**Assignment:** Only a slice of the listing below is wanted. Retype the lines from the one containing "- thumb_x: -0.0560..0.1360" through the one containing "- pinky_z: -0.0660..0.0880", exactly, both ends included.

**Data for this exercise:**
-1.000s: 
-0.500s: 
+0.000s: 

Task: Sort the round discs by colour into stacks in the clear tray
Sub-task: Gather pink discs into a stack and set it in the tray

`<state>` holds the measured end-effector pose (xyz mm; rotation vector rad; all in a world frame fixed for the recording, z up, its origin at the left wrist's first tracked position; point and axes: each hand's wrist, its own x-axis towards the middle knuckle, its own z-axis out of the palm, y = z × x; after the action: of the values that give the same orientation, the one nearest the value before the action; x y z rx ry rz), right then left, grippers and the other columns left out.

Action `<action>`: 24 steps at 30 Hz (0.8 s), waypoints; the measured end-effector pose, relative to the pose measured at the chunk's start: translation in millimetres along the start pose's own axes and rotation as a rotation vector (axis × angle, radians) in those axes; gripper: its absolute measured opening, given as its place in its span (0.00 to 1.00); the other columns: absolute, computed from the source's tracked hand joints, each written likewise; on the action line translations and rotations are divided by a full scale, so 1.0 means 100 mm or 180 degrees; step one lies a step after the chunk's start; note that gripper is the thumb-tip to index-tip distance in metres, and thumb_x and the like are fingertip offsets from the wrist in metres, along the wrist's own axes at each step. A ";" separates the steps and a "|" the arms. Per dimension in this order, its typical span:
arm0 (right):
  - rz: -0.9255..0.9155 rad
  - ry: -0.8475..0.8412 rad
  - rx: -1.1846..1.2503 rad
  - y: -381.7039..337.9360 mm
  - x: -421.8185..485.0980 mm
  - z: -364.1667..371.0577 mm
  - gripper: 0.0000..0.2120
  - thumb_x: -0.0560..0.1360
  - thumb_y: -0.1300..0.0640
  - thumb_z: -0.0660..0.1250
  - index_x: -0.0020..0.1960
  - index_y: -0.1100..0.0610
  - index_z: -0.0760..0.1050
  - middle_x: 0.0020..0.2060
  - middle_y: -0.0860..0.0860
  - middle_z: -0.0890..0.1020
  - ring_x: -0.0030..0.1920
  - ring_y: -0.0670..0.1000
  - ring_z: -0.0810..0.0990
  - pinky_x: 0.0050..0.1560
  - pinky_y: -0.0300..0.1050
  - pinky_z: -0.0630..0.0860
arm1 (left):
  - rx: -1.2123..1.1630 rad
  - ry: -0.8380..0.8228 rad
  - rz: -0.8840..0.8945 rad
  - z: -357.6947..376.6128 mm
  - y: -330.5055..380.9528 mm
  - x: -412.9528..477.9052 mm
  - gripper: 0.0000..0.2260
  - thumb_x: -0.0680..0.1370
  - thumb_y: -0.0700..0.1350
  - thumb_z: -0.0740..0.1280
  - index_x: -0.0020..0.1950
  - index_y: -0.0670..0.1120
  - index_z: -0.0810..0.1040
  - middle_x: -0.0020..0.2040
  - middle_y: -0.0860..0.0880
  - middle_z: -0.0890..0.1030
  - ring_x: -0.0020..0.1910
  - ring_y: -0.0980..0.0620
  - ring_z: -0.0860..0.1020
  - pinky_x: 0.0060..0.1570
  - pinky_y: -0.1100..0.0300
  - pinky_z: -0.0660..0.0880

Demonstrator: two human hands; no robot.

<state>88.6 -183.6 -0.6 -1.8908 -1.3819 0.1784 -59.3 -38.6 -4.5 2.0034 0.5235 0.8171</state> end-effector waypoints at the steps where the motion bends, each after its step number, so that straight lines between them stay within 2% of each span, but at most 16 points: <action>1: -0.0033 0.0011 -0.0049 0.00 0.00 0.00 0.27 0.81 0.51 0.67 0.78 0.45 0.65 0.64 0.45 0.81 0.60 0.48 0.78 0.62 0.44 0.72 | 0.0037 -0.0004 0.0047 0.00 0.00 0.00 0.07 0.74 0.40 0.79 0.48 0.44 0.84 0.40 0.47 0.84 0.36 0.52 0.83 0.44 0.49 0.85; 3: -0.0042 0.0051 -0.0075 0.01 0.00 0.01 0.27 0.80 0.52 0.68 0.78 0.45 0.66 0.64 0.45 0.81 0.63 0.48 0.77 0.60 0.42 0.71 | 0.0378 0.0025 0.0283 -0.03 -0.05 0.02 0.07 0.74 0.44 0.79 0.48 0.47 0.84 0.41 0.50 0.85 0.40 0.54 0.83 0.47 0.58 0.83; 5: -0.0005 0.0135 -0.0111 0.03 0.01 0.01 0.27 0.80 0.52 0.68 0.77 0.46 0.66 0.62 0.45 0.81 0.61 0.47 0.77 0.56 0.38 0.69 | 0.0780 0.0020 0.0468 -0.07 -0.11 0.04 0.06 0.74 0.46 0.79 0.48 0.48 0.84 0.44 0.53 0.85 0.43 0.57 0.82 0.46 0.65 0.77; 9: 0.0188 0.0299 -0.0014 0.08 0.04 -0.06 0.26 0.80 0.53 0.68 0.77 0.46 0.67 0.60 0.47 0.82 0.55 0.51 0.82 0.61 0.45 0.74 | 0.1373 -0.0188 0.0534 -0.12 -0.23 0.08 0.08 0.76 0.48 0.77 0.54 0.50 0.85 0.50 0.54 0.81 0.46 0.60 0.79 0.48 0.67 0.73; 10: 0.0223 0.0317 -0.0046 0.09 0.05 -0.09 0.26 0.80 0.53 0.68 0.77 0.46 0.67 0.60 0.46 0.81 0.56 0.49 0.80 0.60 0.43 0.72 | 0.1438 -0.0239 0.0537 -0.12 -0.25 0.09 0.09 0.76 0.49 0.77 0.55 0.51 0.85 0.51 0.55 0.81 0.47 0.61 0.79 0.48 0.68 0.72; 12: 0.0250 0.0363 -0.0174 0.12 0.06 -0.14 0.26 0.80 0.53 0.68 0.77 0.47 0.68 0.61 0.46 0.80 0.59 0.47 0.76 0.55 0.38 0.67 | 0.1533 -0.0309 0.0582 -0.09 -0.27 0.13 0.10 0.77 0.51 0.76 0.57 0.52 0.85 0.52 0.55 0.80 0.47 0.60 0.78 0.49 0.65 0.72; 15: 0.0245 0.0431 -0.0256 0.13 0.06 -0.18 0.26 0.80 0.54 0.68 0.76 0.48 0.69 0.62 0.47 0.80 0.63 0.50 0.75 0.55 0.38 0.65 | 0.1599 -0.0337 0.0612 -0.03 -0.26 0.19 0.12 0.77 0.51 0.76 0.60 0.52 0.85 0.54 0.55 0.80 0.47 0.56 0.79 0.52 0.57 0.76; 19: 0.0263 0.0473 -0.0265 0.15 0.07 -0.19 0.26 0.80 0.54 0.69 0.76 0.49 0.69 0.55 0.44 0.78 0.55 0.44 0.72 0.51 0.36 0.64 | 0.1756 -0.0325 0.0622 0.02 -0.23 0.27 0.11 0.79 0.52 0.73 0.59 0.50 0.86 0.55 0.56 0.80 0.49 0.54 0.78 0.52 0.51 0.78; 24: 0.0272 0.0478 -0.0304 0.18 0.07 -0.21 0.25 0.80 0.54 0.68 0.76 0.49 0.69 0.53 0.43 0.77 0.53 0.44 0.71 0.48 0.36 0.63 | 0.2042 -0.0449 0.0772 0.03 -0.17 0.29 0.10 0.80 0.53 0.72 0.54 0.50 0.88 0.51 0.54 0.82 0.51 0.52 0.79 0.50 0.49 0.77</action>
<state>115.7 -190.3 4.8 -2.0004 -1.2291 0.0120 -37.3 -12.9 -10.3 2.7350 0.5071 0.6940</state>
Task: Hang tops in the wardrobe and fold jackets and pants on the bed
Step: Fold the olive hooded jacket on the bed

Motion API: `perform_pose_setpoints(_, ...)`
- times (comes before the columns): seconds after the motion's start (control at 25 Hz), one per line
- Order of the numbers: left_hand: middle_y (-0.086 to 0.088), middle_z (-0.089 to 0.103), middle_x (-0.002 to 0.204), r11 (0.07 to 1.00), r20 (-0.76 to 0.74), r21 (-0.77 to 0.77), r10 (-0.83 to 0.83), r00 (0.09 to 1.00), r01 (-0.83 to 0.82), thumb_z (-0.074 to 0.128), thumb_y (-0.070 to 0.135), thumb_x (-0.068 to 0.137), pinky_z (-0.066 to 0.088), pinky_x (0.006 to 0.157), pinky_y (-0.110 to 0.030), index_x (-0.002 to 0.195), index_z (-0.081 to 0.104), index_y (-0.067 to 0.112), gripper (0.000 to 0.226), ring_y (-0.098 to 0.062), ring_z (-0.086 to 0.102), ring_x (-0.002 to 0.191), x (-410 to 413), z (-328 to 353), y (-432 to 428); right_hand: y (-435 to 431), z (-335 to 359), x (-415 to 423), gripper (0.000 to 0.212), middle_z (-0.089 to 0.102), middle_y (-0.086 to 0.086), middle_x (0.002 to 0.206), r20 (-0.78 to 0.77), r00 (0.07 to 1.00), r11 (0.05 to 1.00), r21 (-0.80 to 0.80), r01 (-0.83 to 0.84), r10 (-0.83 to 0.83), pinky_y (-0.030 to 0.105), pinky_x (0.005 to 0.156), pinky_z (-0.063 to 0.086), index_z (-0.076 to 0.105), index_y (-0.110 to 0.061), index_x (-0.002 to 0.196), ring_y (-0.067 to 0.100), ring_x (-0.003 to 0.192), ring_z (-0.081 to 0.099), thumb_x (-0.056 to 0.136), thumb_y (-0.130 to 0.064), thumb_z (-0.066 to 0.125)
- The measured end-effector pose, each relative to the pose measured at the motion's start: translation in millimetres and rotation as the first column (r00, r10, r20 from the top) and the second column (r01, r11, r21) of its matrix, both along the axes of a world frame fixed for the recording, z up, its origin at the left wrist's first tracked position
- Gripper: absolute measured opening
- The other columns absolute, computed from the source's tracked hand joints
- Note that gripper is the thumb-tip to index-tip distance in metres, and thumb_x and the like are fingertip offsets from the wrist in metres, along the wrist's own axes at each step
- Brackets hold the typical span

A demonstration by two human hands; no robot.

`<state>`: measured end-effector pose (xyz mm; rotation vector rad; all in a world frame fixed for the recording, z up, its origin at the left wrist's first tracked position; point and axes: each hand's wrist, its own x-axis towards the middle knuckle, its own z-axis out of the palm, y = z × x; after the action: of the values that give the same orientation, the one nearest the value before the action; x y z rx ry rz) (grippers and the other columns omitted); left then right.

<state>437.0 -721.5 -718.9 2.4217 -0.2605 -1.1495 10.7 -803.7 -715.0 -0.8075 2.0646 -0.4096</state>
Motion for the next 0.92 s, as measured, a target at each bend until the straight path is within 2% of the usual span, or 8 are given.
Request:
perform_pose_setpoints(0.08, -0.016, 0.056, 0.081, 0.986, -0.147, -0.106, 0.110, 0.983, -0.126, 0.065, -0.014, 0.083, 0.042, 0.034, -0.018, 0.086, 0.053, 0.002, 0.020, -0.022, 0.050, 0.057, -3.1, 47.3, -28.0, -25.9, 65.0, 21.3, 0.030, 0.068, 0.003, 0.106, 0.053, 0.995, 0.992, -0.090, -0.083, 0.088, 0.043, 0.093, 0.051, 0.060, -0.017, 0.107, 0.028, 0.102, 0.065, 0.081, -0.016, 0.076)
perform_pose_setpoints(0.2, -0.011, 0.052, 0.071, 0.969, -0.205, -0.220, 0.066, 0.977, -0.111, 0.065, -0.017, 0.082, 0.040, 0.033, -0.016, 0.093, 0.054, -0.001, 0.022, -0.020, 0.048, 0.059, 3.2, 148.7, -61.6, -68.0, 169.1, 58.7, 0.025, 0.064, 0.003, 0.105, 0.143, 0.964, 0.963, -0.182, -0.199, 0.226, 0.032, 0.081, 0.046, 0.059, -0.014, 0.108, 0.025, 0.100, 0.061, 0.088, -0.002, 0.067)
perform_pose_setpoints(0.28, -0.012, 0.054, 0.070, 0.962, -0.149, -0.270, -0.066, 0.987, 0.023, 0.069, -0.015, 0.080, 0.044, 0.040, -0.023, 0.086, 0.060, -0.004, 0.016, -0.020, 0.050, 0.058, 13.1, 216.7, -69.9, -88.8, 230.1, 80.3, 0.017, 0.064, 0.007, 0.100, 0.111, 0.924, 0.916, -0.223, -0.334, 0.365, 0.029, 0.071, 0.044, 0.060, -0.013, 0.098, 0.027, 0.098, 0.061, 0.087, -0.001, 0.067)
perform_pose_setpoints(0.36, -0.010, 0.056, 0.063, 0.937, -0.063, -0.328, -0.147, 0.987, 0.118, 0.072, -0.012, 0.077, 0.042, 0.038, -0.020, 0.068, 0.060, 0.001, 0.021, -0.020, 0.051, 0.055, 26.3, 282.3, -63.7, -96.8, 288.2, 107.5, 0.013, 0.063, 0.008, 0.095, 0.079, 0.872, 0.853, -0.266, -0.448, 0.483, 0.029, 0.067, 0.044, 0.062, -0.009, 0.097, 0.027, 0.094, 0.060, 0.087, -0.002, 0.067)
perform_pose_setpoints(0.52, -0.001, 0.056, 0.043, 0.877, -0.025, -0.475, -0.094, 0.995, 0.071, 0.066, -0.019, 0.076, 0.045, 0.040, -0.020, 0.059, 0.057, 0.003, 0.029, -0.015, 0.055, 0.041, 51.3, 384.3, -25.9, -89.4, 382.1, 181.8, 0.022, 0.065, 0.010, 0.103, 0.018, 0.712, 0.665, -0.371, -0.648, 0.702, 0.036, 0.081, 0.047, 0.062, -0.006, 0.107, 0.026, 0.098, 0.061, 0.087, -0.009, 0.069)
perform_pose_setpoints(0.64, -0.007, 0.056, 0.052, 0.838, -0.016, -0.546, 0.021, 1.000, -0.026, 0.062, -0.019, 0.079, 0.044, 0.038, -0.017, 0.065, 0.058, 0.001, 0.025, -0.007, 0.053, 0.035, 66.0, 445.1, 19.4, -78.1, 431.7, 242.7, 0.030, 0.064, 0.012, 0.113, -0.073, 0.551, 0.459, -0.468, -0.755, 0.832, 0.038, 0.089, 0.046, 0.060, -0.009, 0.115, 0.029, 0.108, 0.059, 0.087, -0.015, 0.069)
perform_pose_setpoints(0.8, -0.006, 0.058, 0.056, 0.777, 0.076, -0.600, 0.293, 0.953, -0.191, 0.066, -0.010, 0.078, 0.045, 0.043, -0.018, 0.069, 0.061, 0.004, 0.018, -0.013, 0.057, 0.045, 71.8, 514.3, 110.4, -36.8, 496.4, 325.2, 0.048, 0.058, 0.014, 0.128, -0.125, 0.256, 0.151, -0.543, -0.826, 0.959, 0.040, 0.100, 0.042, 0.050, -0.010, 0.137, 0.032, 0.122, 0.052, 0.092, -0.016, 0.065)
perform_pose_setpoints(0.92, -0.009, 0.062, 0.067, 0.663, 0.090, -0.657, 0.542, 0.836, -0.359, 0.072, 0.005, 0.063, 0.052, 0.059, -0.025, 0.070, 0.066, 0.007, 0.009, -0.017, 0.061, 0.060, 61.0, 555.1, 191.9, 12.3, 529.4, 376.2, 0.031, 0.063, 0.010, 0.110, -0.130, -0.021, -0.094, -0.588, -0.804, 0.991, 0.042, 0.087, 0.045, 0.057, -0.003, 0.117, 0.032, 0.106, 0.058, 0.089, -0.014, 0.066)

**Finished exercise:**
  - thumb_x: -0.0560..0.1360
  - thumb_y: -0.1300..0.0640
  - thumb_z: -0.0660..0.1250
  - index_x: -0.0020..0.1960
  - index_y: -0.1100..0.0610
  - index_z: -0.0760..0.1050
  - middle_x: 0.0020..0.2060
  - middle_y: -0.0860..0.0860
  - middle_z: -0.0890..0.1020
  - ring_x: -0.0030..0.1920
  - ring_y: -0.0670..0.1000
  - ring_z: -0.0810..0.0990
  - pinky_x: 0.0050..0.1560
  - pinky_y: -0.0300..0.1050
  - pinky_z: -0.0630..0.0860
arm1 (left):
  - rx: -1.2123..1.1630 rad
  - ry: -0.8380..0.8228 rad
  - rz: -0.8840..0.8945 rad
  - z: -357.6947..376.6128 mm
  - y: -330.5055..380.9528 mm
  - x: -412.9528..477.9052 mm
  - gripper: 0.0000..0.2260
  - thumb_x: -0.0680..0.1370
  - thumb_y: -0.0700..0.1350
  - thumb_z: -0.0740..0.1280
  - index_x: -0.0020..0.1950
  - index_y: -0.0670..0.1120
  - index_z: -0.0810..0.1040
  - middle_x: -0.0020..0.2040
  - middle_y: -0.0860..0.0880
  - middle_z: -0.0890..0.1030
  - ring_x: -0.0020..0.1910
  - ring_y: -0.0980..0.0620
  - ring_z: -0.0860..0.1020
  - pinky_x: 0.0060..0.1570
  - pinky_y: -0.1100..0.0300
  - pinky_z: -0.0660..0.0880

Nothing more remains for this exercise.